> **PROBLEM TO SOLVE**
Lines containing "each" should be pulled from the material below.

> **INFORMATION PROVIDED**
****
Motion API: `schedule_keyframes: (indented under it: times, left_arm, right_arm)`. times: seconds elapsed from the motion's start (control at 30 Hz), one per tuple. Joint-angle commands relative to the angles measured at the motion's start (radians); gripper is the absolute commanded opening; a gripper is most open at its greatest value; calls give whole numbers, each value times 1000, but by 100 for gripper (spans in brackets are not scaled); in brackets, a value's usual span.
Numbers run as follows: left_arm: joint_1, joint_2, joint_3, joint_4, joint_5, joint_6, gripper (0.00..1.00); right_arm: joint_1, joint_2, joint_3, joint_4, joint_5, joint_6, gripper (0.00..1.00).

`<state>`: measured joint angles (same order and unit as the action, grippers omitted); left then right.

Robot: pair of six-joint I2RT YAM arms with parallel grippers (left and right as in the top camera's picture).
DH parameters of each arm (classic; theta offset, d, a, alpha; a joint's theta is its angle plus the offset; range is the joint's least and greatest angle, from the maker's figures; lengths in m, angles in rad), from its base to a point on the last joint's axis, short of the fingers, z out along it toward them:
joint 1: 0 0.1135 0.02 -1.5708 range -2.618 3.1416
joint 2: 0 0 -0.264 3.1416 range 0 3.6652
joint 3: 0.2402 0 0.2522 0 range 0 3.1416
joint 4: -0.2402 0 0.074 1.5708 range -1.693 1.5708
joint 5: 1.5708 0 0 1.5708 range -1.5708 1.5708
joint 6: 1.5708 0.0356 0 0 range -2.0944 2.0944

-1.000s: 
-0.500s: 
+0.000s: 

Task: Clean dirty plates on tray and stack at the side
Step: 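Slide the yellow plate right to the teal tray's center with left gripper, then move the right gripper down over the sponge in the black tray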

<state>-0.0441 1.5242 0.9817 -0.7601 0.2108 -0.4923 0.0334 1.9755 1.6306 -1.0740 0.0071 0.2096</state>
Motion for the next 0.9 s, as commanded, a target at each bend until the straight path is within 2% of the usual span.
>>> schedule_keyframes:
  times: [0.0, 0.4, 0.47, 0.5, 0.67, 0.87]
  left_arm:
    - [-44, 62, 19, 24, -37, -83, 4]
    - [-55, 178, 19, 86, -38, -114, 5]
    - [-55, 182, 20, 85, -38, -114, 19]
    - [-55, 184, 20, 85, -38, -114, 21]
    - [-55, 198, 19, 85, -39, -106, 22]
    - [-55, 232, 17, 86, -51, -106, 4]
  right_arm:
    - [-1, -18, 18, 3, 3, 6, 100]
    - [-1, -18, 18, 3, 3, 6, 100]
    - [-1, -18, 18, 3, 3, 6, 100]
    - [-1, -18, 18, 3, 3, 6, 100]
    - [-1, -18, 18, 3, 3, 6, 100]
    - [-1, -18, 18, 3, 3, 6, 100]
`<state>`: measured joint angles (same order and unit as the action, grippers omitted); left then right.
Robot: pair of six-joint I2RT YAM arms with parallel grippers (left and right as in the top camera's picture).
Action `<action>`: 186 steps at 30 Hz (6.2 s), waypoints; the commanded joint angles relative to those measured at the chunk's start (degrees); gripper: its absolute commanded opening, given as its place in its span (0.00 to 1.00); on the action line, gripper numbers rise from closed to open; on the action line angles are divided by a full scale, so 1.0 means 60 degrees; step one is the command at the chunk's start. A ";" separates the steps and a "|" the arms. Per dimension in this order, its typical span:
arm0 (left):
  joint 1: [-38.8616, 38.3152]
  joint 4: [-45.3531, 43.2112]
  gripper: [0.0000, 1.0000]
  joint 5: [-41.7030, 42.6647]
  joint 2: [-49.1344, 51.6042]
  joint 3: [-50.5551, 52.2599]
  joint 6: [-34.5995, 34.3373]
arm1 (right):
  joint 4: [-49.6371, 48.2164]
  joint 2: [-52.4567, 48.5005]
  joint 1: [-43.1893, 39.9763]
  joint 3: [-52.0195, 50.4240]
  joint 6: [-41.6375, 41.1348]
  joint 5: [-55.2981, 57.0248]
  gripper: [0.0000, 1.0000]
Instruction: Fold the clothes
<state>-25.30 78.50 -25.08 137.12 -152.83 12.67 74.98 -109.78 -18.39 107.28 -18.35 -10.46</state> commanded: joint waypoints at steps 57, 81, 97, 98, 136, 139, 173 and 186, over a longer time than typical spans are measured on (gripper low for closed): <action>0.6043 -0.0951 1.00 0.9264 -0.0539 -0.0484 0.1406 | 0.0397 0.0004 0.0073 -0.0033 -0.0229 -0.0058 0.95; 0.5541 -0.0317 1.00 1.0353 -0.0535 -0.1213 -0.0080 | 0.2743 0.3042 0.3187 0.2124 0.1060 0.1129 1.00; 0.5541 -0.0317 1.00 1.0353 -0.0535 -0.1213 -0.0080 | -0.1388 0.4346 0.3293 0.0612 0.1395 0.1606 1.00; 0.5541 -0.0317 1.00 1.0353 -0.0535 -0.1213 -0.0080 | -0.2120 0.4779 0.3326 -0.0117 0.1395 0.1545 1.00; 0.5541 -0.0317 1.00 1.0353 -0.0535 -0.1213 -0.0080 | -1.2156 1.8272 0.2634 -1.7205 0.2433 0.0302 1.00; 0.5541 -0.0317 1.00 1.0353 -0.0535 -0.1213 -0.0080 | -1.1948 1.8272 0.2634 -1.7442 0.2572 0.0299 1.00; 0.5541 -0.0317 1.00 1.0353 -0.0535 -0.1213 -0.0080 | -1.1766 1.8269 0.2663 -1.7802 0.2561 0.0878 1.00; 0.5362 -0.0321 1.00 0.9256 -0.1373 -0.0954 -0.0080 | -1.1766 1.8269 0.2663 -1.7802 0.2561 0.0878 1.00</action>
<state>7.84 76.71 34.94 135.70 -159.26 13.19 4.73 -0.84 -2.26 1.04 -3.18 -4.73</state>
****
> **SOLUTION FOR THIS PROBLEM**
Motion API: `schedule_keyframes: (indented under it: times, left_arm, right_arm)`. times: seconds elapsed from the motion's start (control at 30 Hz), one per tuple. Joint-angle commands relative to the angles measured at the motion's start (radians); gripper is the absolute commanded opening; a gripper is most open at its greatest value; calls give whole numbers, each value times 1000, but by 100 for gripper (spans in brackets are not scaled); in brackets, a value's usual span.
DH parameters of each arm (classic; theta offset, d, a, alpha; a joint's theta is its angle plus the offset; range is the joint's least and greatest angle, from the maker's figures; lengths in m, angles in rad), from its base to a point on the last joint's axis, short of the fingers, z out along it toward them:
Motion for the next 0.9 s, as commanded, a target at each bend until the straight path is within 2% of the usual span.

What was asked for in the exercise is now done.